Kevin Rogers is in the band and he says so.
He’s also the pastor of this ragged looking group.
This is New
Song: an urban Pentecostal church in one of Windsor Ontario’s poorest
neighborhoods.
The
eighty-year-old bar has been under renovation since it’s doors opened in 1994.
It’s
difficult to walk into this old bar and convince yourself you’re in a
Pentecostal church. Everywhere are people who seem, well, like they belong in a
joint like this. Prostitutes, alcohol and drug addicts, homosexuals and the
generally poor are taking their seats to listen and worship.
There’s a
fascinating irony evident in the congregation because in some ways, New Song is
very typical. The teaching is straightforward and fundamental portraying Jesus
Christ as our only hope for salvation and personal change. But the resemblance
to a mainstream church ends there.
Rogers says,
“Nobody tampers with the core gospel here, the difference is in style.”
New Song’s
leadership doesn’t want to develop a new church culture. In fact, this is what
Rogers’ thinks alienates some people - especially the poor and marginalized.
He believes
being an outcast is a condition that Pentecostals can to relate to.
Rogers’
remembers the denomination’s reputation of being from the ‘wrong side of the
tracks.’ He says, “With the social lift of the gospel, we prospered and
moved over those tracks.” He believes God is calling willing us to go back
where we started and preach the gospel to the poor again.
“Pentecost
removes the communication barriers that exist between different cultures,
economic and language groups,” Rogers says.
Jesus was able
to hear the cries of his city. He
was available to listen and to speak. Roger’s
says that’s the mission of the urban church.
Philip and
Sheila are two area residents who have become part of the family at New Song.
“We wanted a
new life and it feels like we belong here,” Sheila says, smiling as she
relates her acceptance of Jesus Christ. “No one looks down on us and the
church has helped us a lot with fixing our house. We’re gonna get baptized so
we can really start our new life.”
Rogers
doesn’t judge people’s spirituality by whether or not they conform to
current church customs.
He says that
New Song is willing to let church culture lose some of its status.
Rather than
calling people into church culture, Christians (as missionaries) go into inner
city society and embody the church. That’s where we see God revealed in the
lowest and least. That’s what Jesus did.
That’s what
New Song tries to do.
Wayne Scarlett
is 42 years old and accepted Jesus at 16. He says he lived a drifter’s life
doing things, “you just don’t bring into church.”
Scarlett says,
“I raged at God; at a lot of things for years. When I came to Windsor, I
wanted a new start. This church is part of the reason I’m still making
progress.”
About half the
congregation of 150 are compassionate people who feel called to the church. The
other half is made up of those who are attracted to the compassion. The list of
ministries reads like it belongs to a church twice New Song’s size.
It includes
Sunday morning worship, Bible studies, Friday supper outreach (feeding about
130), an employment training program, mentoring and advocacy with high risk
families, counseling, Parish nursing, youth and jail ministries, a clothing
bank, 2fish band, and a chaplainry with sexual perpetrators.

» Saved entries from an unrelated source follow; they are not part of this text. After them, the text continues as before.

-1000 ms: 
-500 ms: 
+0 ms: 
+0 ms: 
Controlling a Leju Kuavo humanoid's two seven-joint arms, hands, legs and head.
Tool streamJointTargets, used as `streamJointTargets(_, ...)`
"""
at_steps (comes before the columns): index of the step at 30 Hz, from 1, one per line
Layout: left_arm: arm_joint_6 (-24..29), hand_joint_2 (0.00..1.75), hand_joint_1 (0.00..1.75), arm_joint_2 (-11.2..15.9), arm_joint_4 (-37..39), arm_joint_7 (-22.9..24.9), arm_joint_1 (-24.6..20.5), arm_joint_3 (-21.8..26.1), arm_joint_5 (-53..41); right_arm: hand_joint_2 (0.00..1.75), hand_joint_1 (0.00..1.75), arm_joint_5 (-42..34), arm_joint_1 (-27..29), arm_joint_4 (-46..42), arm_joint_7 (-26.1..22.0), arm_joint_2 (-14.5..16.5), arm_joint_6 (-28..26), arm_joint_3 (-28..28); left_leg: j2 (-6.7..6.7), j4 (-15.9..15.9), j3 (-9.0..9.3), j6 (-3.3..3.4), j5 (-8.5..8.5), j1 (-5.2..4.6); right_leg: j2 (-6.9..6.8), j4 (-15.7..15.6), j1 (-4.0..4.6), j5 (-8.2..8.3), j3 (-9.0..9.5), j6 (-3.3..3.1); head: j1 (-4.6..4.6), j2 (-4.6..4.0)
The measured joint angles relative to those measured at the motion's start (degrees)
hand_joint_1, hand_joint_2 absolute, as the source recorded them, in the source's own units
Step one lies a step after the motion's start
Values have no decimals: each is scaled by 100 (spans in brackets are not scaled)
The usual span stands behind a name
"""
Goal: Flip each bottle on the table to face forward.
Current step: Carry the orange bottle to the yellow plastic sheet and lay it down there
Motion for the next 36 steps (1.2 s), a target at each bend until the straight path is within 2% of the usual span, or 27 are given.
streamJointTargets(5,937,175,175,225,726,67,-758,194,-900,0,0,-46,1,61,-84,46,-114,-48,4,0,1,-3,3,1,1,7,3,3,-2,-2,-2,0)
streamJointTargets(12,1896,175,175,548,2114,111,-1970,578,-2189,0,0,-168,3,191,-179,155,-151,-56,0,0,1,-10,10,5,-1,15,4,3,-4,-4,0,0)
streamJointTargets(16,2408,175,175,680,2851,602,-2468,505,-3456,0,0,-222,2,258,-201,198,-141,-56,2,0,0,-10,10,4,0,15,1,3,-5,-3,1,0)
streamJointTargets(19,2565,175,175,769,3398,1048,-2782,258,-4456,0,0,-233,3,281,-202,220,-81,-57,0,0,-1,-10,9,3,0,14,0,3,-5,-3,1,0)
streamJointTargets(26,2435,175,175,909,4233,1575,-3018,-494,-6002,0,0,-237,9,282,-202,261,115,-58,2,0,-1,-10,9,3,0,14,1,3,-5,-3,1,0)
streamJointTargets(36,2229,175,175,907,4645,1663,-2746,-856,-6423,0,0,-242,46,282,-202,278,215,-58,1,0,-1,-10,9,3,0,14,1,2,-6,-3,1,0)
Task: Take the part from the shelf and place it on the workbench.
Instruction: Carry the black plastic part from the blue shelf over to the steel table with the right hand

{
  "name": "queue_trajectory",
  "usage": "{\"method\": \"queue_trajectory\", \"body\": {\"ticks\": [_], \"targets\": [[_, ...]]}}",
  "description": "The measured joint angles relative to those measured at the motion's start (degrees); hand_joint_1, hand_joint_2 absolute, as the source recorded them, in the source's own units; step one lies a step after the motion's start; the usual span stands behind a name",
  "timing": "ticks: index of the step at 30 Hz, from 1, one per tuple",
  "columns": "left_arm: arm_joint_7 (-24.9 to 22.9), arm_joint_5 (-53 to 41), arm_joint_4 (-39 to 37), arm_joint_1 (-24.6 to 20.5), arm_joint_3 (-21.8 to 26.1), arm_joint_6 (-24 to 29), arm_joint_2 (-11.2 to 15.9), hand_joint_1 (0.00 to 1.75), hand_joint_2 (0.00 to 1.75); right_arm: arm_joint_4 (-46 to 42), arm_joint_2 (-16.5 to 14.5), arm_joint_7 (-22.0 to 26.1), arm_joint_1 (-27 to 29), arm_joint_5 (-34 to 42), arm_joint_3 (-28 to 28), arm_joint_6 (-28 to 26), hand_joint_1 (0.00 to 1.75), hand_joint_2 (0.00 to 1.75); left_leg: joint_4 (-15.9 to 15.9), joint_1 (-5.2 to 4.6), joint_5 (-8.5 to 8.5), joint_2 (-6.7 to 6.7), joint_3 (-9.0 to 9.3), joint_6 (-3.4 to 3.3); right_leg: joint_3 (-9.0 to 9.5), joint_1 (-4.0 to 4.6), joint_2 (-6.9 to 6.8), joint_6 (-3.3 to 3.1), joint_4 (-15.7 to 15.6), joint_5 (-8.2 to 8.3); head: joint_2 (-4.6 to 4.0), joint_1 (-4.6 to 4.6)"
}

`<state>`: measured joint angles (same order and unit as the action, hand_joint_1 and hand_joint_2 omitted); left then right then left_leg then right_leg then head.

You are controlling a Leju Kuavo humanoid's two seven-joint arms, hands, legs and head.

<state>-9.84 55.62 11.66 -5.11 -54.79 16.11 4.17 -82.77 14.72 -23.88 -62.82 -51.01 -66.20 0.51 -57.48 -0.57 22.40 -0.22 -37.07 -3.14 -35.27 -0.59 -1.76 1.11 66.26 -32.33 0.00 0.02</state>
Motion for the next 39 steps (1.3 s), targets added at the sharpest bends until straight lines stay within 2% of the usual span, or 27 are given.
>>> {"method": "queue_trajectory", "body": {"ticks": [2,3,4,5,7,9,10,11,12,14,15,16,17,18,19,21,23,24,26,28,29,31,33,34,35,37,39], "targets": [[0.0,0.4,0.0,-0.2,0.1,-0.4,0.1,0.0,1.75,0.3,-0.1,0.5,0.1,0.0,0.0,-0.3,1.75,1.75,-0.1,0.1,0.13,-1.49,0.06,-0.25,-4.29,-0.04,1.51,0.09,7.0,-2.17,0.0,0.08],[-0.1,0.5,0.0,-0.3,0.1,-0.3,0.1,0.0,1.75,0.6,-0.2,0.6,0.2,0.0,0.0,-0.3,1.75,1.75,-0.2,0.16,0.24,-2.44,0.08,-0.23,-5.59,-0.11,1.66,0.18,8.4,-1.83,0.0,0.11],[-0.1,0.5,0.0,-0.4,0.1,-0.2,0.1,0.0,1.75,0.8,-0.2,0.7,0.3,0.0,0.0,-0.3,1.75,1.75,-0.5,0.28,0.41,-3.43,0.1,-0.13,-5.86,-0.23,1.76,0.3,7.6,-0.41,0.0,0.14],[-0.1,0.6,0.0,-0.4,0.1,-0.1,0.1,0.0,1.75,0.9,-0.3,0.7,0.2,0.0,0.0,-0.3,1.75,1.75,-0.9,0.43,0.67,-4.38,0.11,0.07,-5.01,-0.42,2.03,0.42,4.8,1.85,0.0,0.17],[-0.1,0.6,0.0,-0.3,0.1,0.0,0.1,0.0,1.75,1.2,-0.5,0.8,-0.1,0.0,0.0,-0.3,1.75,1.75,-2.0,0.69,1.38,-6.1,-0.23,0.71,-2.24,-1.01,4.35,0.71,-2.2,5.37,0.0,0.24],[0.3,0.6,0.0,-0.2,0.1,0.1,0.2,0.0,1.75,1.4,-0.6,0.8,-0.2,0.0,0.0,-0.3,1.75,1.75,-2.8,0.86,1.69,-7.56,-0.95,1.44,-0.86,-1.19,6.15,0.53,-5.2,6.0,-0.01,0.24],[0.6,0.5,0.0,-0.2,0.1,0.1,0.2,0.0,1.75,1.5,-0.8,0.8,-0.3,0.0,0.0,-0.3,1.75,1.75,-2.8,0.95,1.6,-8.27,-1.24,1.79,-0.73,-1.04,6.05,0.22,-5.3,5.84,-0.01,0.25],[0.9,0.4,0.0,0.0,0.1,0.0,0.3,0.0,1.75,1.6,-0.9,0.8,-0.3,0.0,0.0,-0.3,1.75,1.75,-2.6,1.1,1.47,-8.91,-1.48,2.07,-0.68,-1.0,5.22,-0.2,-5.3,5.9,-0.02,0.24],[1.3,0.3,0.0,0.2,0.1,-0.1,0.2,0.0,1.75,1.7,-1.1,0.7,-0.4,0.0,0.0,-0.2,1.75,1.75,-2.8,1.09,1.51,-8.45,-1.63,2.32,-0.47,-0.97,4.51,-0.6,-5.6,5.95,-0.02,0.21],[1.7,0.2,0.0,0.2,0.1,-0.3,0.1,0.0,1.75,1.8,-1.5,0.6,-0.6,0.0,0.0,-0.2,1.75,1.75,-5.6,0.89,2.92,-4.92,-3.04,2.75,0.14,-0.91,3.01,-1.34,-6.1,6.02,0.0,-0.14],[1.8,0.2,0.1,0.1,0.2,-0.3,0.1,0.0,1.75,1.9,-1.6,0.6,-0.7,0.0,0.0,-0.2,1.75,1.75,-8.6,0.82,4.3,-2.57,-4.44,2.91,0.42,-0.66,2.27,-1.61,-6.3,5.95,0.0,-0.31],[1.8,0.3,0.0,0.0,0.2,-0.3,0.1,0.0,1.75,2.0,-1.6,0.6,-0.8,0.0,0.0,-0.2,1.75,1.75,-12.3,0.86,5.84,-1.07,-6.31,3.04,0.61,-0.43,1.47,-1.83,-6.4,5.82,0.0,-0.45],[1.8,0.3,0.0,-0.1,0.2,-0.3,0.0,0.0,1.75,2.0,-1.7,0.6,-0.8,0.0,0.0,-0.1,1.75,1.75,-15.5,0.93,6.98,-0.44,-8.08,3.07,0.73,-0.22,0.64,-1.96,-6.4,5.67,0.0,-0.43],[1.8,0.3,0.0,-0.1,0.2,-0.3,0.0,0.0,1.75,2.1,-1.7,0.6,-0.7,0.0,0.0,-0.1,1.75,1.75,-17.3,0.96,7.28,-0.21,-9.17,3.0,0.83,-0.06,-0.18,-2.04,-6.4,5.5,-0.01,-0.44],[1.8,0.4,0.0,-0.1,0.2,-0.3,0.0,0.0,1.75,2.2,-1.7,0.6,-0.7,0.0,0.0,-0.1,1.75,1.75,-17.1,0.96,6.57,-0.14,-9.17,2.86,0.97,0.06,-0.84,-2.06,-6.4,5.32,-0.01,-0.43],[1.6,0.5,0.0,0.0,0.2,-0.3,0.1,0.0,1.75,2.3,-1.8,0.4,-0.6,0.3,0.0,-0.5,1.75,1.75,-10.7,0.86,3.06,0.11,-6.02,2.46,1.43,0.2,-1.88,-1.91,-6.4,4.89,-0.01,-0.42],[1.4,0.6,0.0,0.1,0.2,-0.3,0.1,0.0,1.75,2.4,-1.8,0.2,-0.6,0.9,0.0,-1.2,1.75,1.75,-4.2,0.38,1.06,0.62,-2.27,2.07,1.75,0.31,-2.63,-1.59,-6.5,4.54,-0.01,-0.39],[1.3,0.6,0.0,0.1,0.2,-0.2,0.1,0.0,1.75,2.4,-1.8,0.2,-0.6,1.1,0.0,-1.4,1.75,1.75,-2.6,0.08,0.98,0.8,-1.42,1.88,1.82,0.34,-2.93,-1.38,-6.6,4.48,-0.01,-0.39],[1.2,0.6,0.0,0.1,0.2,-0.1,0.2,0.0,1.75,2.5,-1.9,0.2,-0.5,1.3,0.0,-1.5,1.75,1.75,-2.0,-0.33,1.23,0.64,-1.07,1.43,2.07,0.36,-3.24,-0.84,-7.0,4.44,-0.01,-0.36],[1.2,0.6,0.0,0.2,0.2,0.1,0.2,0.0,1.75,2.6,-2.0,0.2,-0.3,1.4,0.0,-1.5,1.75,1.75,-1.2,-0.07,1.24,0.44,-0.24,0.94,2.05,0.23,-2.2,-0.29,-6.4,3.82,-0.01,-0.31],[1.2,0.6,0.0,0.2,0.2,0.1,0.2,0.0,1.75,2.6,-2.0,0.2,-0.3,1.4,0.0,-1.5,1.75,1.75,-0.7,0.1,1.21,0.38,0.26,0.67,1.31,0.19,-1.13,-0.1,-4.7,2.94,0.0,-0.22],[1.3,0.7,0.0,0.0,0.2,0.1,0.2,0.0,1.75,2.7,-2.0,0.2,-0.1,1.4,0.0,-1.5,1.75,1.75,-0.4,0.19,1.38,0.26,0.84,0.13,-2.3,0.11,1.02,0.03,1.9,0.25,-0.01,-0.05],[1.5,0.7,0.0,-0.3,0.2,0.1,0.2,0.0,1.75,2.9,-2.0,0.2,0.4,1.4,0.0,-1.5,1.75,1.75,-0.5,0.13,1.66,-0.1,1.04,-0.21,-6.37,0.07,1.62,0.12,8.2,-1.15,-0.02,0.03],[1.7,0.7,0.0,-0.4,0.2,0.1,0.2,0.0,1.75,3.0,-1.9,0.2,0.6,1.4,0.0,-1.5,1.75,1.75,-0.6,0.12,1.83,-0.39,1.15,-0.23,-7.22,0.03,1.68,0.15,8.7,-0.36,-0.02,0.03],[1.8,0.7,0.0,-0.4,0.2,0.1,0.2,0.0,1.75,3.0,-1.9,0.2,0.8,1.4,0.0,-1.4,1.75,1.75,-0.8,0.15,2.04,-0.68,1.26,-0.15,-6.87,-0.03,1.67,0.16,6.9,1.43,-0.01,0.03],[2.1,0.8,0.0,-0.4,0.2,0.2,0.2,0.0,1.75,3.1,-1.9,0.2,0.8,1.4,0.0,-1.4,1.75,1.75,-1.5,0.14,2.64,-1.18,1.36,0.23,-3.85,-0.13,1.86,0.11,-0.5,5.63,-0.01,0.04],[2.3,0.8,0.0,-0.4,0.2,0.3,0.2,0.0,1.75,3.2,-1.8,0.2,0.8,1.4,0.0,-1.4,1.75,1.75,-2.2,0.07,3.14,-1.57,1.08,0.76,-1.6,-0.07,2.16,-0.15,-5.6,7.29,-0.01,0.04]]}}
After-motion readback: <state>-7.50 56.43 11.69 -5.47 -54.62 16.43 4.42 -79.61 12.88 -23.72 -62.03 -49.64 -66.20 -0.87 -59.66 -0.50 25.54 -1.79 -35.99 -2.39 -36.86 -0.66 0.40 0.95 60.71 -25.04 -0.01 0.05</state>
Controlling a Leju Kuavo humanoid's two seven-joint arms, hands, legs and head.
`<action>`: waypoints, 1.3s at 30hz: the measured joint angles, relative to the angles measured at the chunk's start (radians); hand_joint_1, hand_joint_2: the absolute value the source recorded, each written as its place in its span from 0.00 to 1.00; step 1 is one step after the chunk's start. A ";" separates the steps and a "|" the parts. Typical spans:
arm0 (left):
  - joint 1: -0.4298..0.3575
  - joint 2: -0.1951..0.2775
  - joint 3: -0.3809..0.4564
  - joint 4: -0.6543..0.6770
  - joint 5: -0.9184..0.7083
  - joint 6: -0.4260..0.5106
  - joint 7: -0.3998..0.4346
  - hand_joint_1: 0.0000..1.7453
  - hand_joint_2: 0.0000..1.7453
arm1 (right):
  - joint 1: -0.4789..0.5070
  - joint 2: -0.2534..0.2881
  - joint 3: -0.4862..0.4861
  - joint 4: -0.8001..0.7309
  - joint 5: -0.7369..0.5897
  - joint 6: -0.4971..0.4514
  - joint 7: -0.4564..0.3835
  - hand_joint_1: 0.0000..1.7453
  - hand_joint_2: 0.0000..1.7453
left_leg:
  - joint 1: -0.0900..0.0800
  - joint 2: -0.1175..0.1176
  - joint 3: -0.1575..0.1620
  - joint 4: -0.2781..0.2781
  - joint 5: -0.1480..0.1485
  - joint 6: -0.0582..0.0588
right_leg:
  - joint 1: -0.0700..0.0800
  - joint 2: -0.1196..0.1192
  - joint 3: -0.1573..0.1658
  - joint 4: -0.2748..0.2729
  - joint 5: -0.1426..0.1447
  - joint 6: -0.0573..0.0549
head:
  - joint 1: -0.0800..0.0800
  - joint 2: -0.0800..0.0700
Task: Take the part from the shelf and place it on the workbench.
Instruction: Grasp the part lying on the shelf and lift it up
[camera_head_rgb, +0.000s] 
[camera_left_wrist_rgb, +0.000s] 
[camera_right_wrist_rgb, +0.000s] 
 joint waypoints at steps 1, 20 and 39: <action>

This is done with one full-time pastor. Of the 7 volunteer staff, 3 are ordained ministers.
The congregation takes an active role in the work and other churches pitch in with things like Friday Night Supper. Occasionally, youth groups and work teams help repair the very needy building.
New Song church resolved to become part of the Drouillard road community rather than conforming the neighborhood to church culture.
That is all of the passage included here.